The boyfriend sounds ridiculous and immature, tell him to grow up (or get rid).

Grapewrath · 22/05/2022 12:02

The OP didn’t ask for opinions on whether she should post a bikin pic. She wanted advice on whether she should take it down.
OP if you like the pic, don’t take it down. If you think your brother in law is being creepy then remove him but I wouldn’t over think it. Your boyfriend is being controlling and trying to dictate what you do with your own body.
Regarding posting pictures online- the OP obv liked that picture of herself and felt body confident which is great, so wanted to share it. Millions of people post pictures every day, for the same reason OP did- to share them.Mumsnet is so weird and stuffy about this kind of thing

PinkArt · 22/05/2022 12:04

My boyfriend seen the picture and didn’t like the picture and yesterday mentioned it and told me to take it down!
Yeesh, he told you to? Your Insta, your body, your choice. If he has an issue with his brother's actions then he should talk to his brother, not punish you.
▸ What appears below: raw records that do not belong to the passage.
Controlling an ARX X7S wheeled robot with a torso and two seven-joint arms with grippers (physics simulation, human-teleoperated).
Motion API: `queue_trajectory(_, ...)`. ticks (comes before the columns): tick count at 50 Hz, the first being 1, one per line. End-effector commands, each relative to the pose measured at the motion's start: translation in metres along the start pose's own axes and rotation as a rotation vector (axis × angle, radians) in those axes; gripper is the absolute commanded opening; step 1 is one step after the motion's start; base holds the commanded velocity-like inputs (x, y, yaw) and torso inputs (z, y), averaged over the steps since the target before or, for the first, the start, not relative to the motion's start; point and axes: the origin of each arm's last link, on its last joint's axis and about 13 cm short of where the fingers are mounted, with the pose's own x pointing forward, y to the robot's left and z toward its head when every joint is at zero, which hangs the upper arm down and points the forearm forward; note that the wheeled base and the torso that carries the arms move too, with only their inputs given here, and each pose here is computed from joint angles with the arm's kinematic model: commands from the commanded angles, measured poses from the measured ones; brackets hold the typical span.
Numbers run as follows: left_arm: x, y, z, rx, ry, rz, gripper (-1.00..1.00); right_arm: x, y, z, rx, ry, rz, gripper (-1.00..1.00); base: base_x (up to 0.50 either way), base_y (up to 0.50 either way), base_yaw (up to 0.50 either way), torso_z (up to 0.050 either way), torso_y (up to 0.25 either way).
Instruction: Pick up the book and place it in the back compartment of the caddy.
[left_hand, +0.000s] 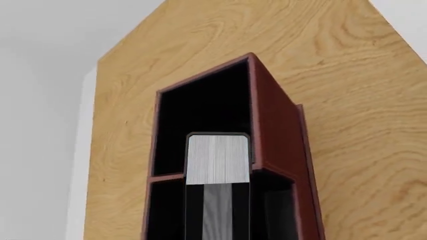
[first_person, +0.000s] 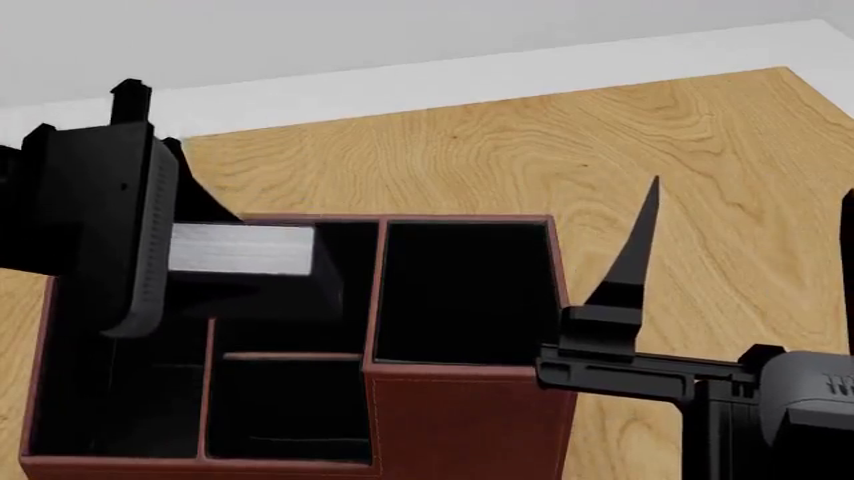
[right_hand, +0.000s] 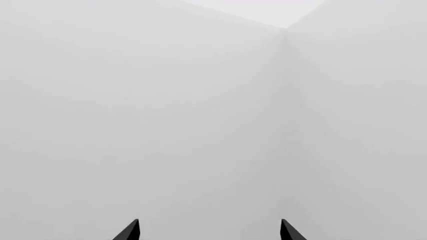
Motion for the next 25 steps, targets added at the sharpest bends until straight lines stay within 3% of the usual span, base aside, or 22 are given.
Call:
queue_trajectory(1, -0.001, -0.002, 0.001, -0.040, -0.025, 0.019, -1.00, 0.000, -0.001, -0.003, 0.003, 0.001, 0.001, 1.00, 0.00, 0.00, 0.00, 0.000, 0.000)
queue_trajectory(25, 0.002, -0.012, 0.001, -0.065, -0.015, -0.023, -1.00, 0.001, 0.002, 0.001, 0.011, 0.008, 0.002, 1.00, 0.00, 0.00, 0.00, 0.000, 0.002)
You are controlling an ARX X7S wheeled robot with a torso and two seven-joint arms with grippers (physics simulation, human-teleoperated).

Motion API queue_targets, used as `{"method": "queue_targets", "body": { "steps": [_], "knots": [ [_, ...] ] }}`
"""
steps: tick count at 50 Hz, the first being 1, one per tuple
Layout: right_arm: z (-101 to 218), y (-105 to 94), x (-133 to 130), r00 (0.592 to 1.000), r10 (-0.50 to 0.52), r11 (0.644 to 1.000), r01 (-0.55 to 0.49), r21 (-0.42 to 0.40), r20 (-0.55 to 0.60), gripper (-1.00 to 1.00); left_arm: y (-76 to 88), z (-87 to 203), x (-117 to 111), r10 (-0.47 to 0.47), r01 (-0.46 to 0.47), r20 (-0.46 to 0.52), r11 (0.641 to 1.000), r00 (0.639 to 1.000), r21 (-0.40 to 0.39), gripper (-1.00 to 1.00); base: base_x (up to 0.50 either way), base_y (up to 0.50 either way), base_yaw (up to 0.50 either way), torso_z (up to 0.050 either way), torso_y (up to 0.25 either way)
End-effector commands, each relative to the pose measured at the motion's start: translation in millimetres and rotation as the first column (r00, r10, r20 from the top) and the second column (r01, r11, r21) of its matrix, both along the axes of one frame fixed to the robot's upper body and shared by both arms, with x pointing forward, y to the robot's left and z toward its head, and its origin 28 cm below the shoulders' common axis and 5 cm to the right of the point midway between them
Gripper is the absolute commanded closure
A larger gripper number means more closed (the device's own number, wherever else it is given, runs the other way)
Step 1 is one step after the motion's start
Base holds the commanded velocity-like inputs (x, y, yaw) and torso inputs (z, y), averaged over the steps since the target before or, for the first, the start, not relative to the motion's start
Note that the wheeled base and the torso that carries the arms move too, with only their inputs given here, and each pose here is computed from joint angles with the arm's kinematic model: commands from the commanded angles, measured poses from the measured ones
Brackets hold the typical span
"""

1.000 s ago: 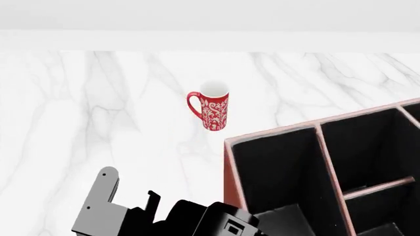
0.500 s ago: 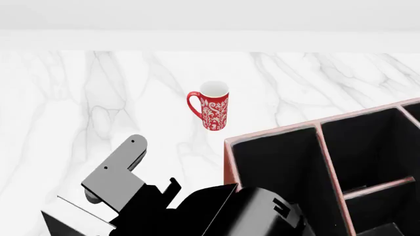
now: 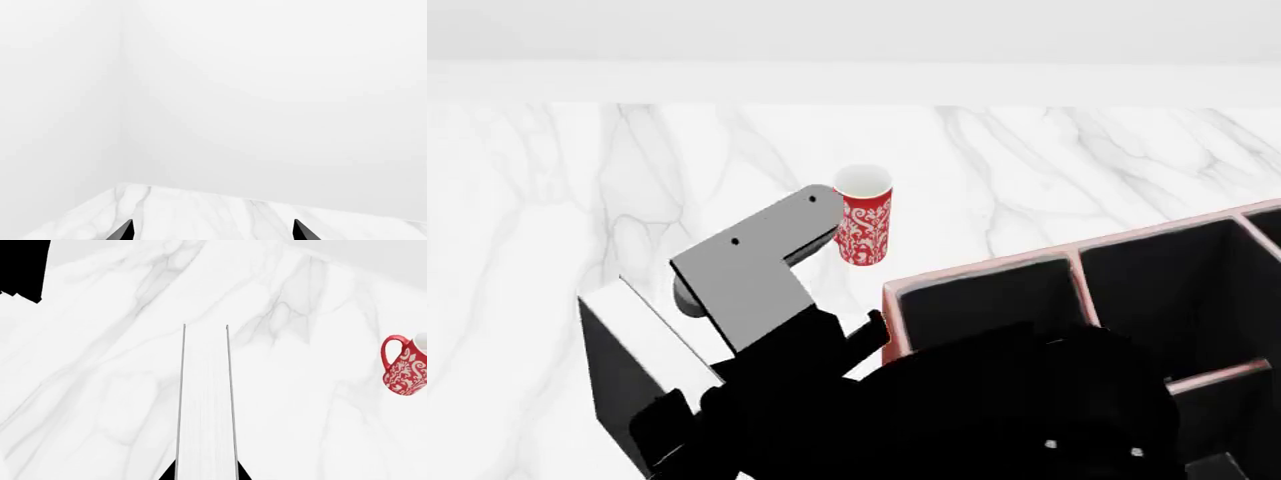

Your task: Pick up the book and place it in the left compartment of the caddy.

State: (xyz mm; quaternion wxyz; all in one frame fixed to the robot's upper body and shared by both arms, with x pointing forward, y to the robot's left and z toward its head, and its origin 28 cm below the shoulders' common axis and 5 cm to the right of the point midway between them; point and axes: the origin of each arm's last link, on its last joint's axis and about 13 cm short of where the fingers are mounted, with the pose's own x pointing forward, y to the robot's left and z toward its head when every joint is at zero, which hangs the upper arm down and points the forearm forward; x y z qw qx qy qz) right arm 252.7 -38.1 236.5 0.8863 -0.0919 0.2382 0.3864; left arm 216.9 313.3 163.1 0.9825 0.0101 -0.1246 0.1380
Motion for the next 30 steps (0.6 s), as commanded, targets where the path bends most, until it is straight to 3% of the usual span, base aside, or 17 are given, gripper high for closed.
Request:
{"method": "queue_targets", "body": {
  "steps": [1,30],
  "knots": [
    [29.2,-21.5,-15.9,0.99,-0.136,0.989,0.133,0.072,0.046,1.0,1.0,0.3,0.6,0.005,-0.005,-0.001,1.0,1.0,-0.004,-1.0,0.0,0.0,0.0,0.0,0.0],
    [80.6,-48.2,-61.5,0.941,-0.284,0.956,0.262,0.135,0.182,1.0,-1.5,-0.4,1.5,0.002,-0.002,-0.003,1.0,1.0,0.009,-1.0,0.0,0.0,0.0,0.0,0.001]
  ]
}}
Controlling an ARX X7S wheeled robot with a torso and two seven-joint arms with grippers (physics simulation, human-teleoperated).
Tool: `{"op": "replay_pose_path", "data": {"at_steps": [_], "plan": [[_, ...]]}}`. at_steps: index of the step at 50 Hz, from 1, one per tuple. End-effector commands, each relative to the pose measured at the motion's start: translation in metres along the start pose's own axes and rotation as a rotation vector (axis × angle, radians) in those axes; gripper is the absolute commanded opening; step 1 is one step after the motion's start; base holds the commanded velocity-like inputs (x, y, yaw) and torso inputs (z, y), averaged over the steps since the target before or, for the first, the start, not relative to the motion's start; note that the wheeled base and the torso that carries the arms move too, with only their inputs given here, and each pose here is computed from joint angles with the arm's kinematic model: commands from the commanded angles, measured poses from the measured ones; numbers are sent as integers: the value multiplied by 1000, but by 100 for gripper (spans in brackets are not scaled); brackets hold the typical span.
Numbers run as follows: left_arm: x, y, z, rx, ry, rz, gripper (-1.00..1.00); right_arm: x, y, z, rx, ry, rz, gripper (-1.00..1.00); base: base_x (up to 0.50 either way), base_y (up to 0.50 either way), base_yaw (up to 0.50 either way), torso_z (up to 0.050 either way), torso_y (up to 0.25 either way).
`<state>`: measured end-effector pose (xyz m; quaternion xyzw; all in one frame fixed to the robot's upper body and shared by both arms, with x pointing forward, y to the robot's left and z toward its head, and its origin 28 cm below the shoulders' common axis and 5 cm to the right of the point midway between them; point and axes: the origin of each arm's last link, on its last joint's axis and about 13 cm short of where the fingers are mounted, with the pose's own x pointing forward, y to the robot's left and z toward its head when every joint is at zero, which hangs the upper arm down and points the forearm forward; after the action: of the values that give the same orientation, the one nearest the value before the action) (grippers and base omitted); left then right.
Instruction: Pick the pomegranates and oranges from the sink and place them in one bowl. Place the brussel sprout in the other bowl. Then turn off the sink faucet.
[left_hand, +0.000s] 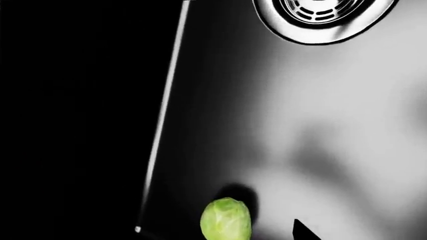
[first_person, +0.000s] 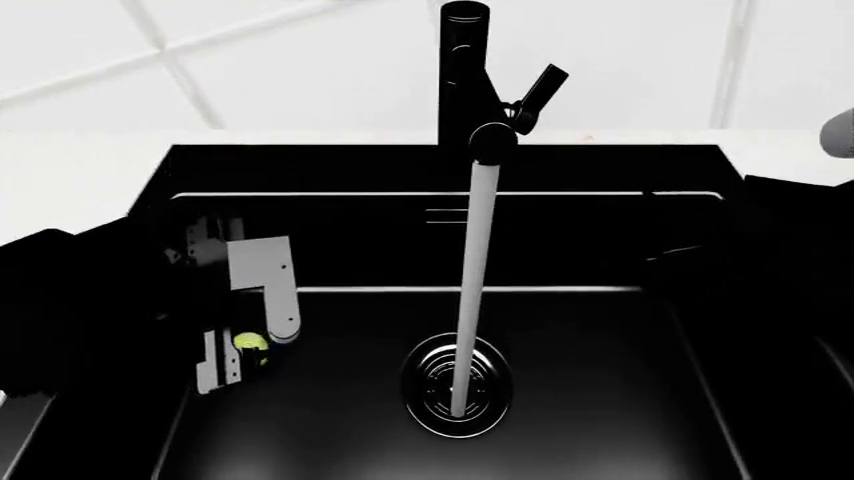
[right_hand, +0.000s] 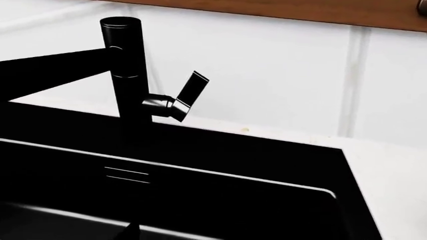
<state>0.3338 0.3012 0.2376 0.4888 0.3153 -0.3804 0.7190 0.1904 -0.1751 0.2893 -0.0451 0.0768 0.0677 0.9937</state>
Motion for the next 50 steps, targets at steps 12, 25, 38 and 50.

There's more than a waft of 'well she was asking for it dressed like that' about his thinking here, which would be a big red flag for me.

BraveryBot9to5 · 22/05/2022 12:10

What difference does it make what age the boyfriend's brother is? If you put the photo up, you cant control who likes it. Are you only comfortable with "non-creeps" liking the photo?

Not pro-creep here but if you put a bikini pic up...... i think the creeps are the most likely people to like it.

Pandarinio · 22/05/2022 12:10

Why is your boyfriend scrolling through your old Instagram and noticing who else is liking each picture. Is he controlling in other ways?

MargotMoon · 22/05/2022 13:42

If your boyfriend has a problem trusting his brother's motives, he should be talking to him about it, not you.

But if it's your motives he doesn't trust then you have a boyfriend problem. So unless you've ever given him any reason not to trust you, stand firm and leave up the picture

Chickychoccyegg · 22/05/2022 14:21

I don't see the problem with your boyfriends brother liking a picture you've posted on social media.
Assuming you and his brother follow each other on Instagram, he would have seen it regardless of weither he had liked it or not.
It's most likely he put a like to it to be nice, no reason to think he's perving at you for god sake.